*What to do:* Would you repeat exactly the part of the listing below that runs from the line containing "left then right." down to the line containing "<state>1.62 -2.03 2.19", inclusive, and nothing else?

*Working data:*
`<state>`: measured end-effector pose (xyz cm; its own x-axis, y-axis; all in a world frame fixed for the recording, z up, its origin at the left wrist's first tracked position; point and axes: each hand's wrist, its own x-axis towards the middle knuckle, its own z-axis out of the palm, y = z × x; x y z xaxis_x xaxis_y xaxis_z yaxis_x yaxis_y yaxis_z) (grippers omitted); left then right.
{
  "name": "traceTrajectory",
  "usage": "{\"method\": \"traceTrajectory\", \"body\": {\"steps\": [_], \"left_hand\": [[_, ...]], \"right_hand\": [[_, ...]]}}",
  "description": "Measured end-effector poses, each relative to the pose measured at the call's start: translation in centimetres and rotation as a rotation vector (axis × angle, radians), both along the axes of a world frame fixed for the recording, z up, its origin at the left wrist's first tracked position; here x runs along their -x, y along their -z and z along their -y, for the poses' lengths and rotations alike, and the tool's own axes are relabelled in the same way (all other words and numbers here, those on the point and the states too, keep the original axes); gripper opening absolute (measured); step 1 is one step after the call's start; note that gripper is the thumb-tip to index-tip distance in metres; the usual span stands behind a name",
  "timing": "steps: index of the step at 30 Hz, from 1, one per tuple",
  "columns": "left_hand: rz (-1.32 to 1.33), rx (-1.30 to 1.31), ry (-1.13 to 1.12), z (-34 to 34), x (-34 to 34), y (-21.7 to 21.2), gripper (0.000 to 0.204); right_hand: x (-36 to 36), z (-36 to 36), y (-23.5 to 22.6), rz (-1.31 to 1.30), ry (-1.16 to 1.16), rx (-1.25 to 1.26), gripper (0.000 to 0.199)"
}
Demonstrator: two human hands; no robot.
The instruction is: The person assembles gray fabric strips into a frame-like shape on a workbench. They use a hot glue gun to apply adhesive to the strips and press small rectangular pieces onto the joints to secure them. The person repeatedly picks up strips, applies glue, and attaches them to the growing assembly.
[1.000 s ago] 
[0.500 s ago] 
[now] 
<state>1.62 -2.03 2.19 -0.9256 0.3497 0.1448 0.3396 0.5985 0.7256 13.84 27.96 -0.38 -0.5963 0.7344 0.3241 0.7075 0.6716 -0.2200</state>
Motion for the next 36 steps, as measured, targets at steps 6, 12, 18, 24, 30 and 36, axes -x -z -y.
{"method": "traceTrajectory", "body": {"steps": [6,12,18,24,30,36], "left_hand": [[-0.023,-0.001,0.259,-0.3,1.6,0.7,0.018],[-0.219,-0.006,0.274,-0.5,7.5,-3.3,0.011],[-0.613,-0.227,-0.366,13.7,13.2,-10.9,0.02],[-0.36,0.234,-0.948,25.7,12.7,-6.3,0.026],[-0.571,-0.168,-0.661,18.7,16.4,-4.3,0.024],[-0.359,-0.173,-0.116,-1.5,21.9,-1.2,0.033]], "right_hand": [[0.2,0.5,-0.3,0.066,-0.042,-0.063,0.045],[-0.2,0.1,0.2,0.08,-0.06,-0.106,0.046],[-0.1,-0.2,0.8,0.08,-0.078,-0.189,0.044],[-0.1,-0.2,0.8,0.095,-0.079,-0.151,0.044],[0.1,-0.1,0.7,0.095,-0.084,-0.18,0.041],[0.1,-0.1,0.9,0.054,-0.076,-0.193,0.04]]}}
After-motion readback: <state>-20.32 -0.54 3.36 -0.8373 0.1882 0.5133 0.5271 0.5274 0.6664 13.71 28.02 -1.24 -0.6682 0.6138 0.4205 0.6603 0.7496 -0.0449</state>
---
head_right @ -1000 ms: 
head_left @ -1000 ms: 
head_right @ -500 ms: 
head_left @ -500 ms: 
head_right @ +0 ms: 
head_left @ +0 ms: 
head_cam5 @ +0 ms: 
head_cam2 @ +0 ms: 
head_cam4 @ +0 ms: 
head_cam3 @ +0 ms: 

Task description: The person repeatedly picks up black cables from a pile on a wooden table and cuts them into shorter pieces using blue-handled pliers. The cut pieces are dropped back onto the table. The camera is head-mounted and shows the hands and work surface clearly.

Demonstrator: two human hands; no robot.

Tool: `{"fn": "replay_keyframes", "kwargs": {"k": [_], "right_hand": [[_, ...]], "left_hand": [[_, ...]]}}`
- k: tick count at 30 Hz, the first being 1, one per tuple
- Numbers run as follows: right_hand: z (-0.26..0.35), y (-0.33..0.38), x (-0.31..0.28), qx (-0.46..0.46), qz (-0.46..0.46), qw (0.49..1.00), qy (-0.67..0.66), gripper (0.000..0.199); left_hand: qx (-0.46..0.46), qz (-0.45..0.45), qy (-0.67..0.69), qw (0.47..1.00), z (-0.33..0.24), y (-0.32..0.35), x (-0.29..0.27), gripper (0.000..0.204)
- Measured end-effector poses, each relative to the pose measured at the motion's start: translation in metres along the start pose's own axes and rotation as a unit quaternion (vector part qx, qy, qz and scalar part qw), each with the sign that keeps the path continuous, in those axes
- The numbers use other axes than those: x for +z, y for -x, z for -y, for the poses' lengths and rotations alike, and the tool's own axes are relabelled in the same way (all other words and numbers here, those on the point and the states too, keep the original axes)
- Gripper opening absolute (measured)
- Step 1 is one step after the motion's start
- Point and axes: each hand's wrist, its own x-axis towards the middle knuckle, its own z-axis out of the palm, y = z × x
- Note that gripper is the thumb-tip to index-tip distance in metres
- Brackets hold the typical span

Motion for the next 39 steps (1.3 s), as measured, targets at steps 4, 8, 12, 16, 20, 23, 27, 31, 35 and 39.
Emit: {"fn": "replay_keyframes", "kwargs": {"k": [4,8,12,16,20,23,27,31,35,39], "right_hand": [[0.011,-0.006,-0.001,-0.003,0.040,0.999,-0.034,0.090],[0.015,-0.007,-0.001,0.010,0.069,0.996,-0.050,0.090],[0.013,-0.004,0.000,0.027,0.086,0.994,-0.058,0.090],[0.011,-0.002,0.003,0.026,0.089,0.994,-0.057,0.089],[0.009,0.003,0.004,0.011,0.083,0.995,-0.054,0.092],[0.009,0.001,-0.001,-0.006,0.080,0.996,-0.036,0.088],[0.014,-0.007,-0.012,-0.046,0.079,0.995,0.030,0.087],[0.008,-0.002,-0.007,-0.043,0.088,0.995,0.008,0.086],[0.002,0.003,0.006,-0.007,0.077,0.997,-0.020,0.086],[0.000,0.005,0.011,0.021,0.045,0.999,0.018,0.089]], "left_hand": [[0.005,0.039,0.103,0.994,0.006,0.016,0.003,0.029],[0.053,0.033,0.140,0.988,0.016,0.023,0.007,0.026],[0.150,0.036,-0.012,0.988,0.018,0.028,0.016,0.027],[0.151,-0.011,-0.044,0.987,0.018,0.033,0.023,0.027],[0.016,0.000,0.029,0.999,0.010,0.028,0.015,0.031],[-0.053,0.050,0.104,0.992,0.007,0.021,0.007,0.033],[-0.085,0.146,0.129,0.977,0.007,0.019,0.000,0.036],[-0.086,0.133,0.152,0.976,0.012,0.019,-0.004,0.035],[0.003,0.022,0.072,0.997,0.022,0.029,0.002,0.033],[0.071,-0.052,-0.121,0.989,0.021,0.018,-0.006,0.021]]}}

*Solution to the exercise:*
`<state>`: measured end-effector pose (xyz cm; its own x-axis, y-axis; all in a world frame fixed for the recording, z up, its origin at the left wrist's first tracked position; point and axes: each hand's wrist, its own x-axis towards the middle knuckle, its own z-axis out of the palm, y = z × x; x y z xaxis_x xaxis_y xaxis_z yaxis_x yaxis_y yaxis_z) (grippers omitted); left then right.
{
  "name": "traceTrajectory",
  "usage": "{\"method\": \"traceTrajectory\", \"body\": {\"steps\": [_], \"left_hand\": [[_, ...]], \"right_hand\": [[_, ...]]}}",
  "description": "Measured end-effector poses, each relative to the pose measured at the call's start: translation in centimetres and rotation as a rotation vector (axis × angle, radians), both along the axes of a world frame fixed for the recording, z up, its origin at the left wrist's first tracked position; here x runs along their -x, y along their -z and z along their -y, for the poses' lengths and rotations alike, and the tool's own axes are relabelled in the same way (all other words and numbers here, those on the point and the states too, keep the original axes); gripper opening absolute (measured); step 1 is one step after the call's start; note that gripper is the thumb-tip to index-tip distance in metres; the usual span stands behind a name",
  "timing": "steps: index of the step at 30 Hz, from 1, one per tuple",
  "columns": "left_hand: rz (-1.32 to 1.33), rx (-1.30 to 1.31), ry (-1.13 to 1.12), z (-34 to 34), x (-34 to 34), y (-21.7 to 21.2), gripper (0.000 to 0.204); right_hand: x (-36 to 36), z (-36 to 36), y (-23.5 to 22.6), rz (-1.31 to 1.30), ry (-1.16 to 1.16), rx (-1.25 to 1.26), gripper (0.000 to 0.199)"
}
Demonstrator: two human hands; no robot.
The instruction is: The person assembles gray fabric strips into a frame-like shape on a workbench. They use a hot glue gun to apply adhesive to the strips and press small rectangular pieces onto the joints to secure them. The person repeatedly picks up strips, applies glue, and attaches them to the growing assembly.
[1.000 s ago] 
[0.500 s ago] 
[now] 
<state>1.62 -2.03 2.19 -0.9256 0.3497 0.1448 0.3396 0.5985 0.7256 13.84 27.96 -0.38 -0.5963 0.7344 0.3241 0.7075 0.6716 -0.2200</state>

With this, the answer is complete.